First of all, she found that her activist work, finally, works. "I have lived in myself and I have witnessed in others, deep changes, from black to white, like throwing a coin," she said on the phone at the end from september afternoon. from a human being, this gives you a lot of your engine is constantly powered. "

The second priority is Fonda's dedication to personal care – not to Netflix, the PCs and the variety of deliveries. "I'm at full speed and I've been doing it for over 60 years, but I also make sure I sleep a lot, eat well, play sports," she says. "Health has a lot to do with it. It is difficult to continue if you are not in good health and many activists are going to burnout.

Third, curiosity and thirst for knowledge. According to the actor, "I am constantly studying and listening and watching, which also gives me the means to continue and not to exhaust". will soon captivate the masses: empathy. "When you have empathy and you really want to do something for people, it feeds you, it gives you energy," she says.

Fonda has been doing interviews to support the HBO documentation all day long, but when she speaks a simple electronic word, it's impossible not to feel the energy running through it. She shot outright. And of course, it has reasons to be. "I think that because of the attitudes and values ​​of the current administration, empathy has become a precious commodity, it does not lack it. We need more, she says.

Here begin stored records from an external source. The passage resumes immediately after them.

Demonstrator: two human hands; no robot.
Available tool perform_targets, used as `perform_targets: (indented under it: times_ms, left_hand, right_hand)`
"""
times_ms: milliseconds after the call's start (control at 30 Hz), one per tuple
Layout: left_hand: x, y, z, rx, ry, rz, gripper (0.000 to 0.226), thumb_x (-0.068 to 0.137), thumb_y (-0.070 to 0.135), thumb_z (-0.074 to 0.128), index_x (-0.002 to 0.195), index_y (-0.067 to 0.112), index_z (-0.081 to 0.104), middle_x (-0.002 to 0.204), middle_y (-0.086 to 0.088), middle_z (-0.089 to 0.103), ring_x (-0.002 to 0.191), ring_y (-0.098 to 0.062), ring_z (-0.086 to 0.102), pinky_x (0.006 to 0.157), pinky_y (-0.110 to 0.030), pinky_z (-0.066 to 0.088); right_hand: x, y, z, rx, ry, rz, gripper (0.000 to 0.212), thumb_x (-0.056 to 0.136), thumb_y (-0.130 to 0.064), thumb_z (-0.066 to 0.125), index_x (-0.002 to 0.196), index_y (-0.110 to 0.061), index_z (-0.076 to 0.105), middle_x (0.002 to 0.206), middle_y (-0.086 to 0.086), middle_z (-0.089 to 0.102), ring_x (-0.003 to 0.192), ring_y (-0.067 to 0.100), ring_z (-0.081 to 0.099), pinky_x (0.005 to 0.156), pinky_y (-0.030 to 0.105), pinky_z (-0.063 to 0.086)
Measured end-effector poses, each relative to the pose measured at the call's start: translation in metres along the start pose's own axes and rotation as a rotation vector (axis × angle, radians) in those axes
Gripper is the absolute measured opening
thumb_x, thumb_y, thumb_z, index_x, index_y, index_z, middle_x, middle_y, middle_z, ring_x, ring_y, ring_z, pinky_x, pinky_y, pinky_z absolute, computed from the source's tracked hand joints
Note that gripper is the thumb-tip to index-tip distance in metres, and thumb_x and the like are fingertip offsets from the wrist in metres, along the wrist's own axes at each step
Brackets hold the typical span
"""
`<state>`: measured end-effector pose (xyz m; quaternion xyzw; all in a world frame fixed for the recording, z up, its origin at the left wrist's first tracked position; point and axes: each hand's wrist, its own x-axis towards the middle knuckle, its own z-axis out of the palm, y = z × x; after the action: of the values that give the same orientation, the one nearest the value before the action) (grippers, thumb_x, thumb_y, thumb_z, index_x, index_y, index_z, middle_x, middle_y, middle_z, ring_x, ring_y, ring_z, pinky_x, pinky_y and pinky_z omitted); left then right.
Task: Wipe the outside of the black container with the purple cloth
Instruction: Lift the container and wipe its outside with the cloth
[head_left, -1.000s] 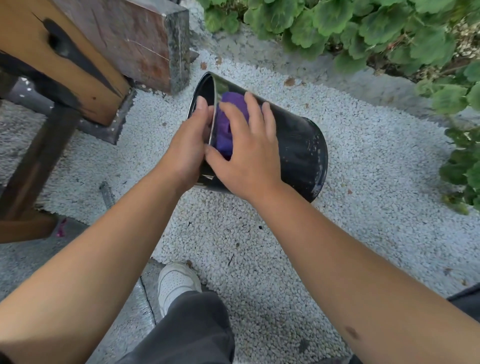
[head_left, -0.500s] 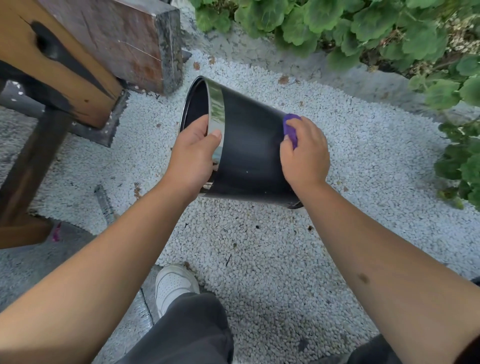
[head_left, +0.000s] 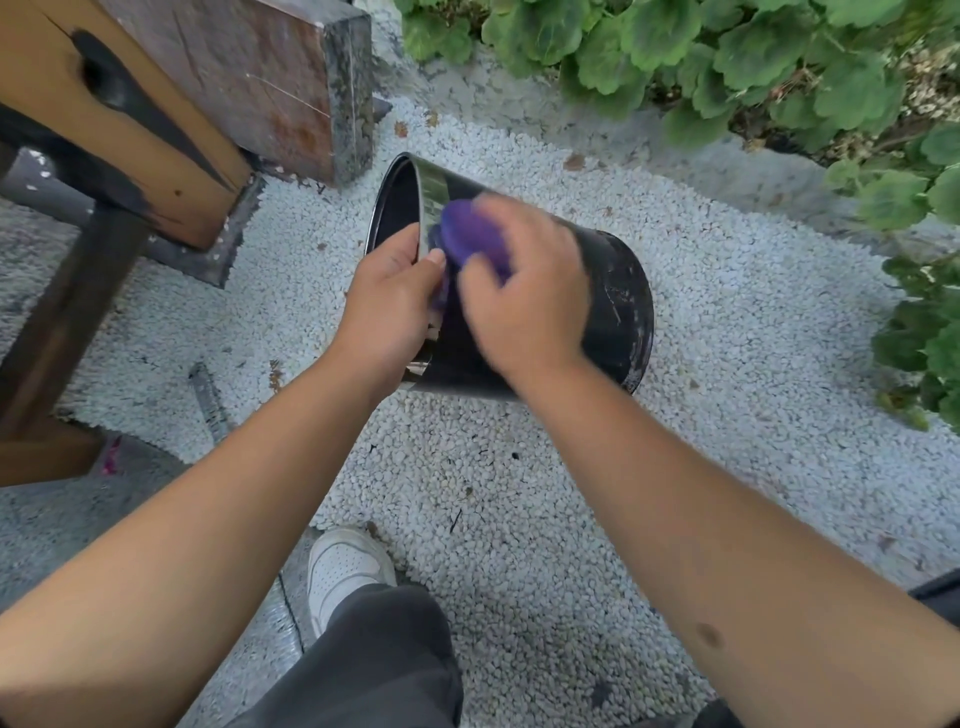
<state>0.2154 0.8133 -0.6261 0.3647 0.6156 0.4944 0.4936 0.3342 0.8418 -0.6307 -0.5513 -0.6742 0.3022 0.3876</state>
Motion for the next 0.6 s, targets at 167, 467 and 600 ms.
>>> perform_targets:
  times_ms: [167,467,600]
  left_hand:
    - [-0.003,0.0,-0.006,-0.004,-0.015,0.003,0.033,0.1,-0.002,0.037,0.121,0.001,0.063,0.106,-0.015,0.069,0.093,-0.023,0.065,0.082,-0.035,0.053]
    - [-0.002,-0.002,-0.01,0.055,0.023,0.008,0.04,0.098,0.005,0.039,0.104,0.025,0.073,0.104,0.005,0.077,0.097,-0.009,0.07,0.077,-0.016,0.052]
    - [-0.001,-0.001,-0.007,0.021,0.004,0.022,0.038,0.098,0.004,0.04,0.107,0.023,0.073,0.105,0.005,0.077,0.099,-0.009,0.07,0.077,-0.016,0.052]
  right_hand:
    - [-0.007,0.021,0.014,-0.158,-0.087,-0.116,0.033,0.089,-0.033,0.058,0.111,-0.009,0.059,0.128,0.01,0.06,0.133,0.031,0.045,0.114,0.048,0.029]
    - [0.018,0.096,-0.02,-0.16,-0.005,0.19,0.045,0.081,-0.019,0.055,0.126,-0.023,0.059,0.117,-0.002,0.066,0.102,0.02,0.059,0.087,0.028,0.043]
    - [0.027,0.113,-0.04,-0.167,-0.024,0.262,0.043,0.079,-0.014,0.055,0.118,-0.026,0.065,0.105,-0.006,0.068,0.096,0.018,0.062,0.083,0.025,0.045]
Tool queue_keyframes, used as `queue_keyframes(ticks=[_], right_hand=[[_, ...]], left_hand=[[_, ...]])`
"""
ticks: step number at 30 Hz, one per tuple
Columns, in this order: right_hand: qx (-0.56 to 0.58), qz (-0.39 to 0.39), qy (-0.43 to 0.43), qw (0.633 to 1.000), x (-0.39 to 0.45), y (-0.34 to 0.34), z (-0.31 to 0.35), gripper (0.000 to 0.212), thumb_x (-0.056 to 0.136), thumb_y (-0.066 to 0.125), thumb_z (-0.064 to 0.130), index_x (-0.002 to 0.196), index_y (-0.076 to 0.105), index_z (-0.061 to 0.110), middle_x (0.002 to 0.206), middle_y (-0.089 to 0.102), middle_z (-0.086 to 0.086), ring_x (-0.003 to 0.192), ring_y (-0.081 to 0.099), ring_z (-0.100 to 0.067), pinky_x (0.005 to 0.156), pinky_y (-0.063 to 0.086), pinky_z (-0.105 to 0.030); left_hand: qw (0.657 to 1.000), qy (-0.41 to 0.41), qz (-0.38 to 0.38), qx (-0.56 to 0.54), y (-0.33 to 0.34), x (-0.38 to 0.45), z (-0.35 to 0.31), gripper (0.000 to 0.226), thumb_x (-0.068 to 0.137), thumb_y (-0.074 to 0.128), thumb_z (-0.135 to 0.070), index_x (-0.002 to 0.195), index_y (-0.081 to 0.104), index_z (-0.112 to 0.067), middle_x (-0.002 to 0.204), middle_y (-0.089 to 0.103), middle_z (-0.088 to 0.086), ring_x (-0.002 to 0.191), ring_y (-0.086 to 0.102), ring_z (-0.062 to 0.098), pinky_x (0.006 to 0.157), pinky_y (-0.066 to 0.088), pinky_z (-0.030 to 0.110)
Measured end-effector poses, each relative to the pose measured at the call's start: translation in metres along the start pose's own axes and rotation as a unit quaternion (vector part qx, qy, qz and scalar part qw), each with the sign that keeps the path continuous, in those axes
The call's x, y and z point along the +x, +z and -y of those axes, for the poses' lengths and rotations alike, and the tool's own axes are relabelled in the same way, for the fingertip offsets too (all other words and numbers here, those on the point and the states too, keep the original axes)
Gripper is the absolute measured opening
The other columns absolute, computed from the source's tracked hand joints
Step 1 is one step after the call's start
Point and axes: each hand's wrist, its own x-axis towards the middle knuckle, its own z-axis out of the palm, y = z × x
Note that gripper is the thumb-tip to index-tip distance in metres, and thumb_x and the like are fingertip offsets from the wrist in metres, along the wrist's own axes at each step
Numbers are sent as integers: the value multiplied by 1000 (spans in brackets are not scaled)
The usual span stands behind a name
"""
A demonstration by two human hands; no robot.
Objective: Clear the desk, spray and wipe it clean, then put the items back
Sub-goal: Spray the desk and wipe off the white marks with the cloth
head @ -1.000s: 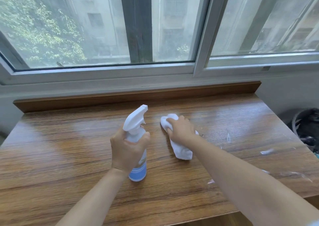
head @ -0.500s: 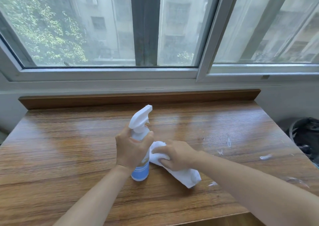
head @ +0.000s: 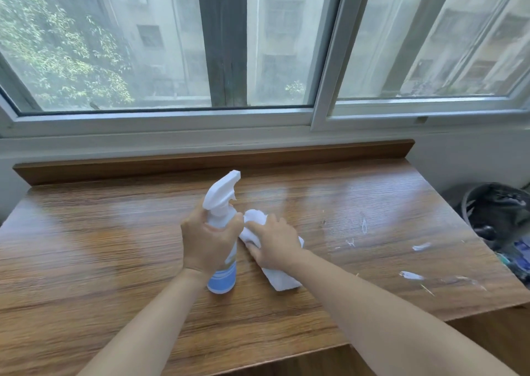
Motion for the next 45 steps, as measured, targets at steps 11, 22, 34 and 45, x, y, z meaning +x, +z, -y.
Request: queue_keyframes(ticks=[11,22,34,45], right_hand=[[175,-68,195,963,-83,-44,-82,35,92,50,44,126,56,40,105,60,-3,93,58,-28,74,45,-35],[174,-172,346,906,-175,-69,-184,40,90,48,49,130,50,48,109,59,-6,93,57,-28,75,49,-40],[193,-195,351,895,-203,-68,-185,41,93,53,46,133,51,45,102,57,-5,88,55,-22,69,44,-34],[200,-195,335,900,-202,-67,-192,51,92,54,55,139,42,41,110,60,-3,97,56,-22,77,44,-36]], left_hand=[[981,4,193,29,18,13,-21,34,69,75,-27,103,72,-32,85,71,-7,78,66,13,71,54,35],[888,-1,441,130,84,14,-54,26,59,71,-35,81,68,-22,71,60,-11,61,51,7,61,44,30],[906,37,399,134,106,-13,-75,35,69,79,-21,63,45,-21,60,44,-11,53,37,11,55,31,28],[969,11,245,-19,113,-8,-63,24,68,73,-31,92,71,-29,76,70,-3,69,66,21,64,56,45]])
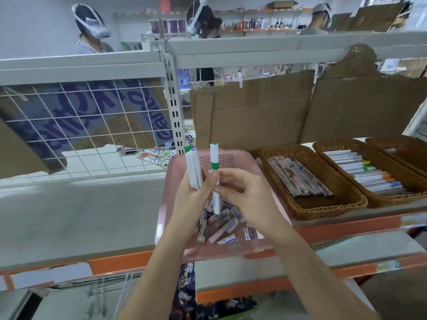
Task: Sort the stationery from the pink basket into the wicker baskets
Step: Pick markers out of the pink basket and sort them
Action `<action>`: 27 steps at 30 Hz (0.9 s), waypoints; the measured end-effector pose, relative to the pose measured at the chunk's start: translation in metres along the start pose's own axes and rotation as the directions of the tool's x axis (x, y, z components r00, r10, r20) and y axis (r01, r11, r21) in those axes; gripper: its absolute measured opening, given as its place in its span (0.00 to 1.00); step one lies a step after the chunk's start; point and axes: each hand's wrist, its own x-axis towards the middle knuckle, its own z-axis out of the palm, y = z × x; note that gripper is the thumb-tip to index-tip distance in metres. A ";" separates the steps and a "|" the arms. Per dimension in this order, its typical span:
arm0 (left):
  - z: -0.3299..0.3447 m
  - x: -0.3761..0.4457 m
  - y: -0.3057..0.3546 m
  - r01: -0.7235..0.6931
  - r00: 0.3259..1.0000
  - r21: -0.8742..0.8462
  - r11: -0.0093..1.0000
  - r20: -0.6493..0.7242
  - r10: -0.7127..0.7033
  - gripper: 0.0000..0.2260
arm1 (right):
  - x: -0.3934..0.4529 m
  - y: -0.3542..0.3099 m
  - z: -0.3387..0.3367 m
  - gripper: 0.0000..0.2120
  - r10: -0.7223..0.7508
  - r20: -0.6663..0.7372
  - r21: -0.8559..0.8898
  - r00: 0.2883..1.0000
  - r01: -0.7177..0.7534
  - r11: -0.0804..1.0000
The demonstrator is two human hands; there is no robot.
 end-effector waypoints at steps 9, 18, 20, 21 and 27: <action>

In other words, we must be able to feel compassion and empathy for those who are outside our own [spaces], including empathy for people who do not agree with us. She says she refers to those who voted for President Trump, many of whom, she said, felt left out and excluded from national conversations.

Of course, none of this is a new concept: to cross the corridor, to see things on both sides, to understand the voters who have felt discarded for decades. But when Fonda talks about it, something tells me that she does not make speeches, simply repeating the mantras we all learned to say in these tumultuous times.

This something is the breadth of his whole life; Like the documentary details, Fonda has come a long way in his 80 years on this earth. She has had three marriages (director Roger Vadim from 1965 to 1973, activist Tom Hayden from 1973 to 1990, and billionaire Ted Turner from 1991 to 2001). She went through the family turmoil, including losing her mother when she committed suicide when Fonda was just a girl, and tried to repair her difficult relationship with her father, who often calls her "fat" when she was a teenager. She was accused of taking on American troops through a misguided anti-war tour that resulted in a photograph of her behind enemy lines during the Vietnam War. Wrong information still exists (take a look at Megyn Kelly). 2018 comments on the "Hanoi Jane" period for evidence). "It always makes me sad," admits the actor.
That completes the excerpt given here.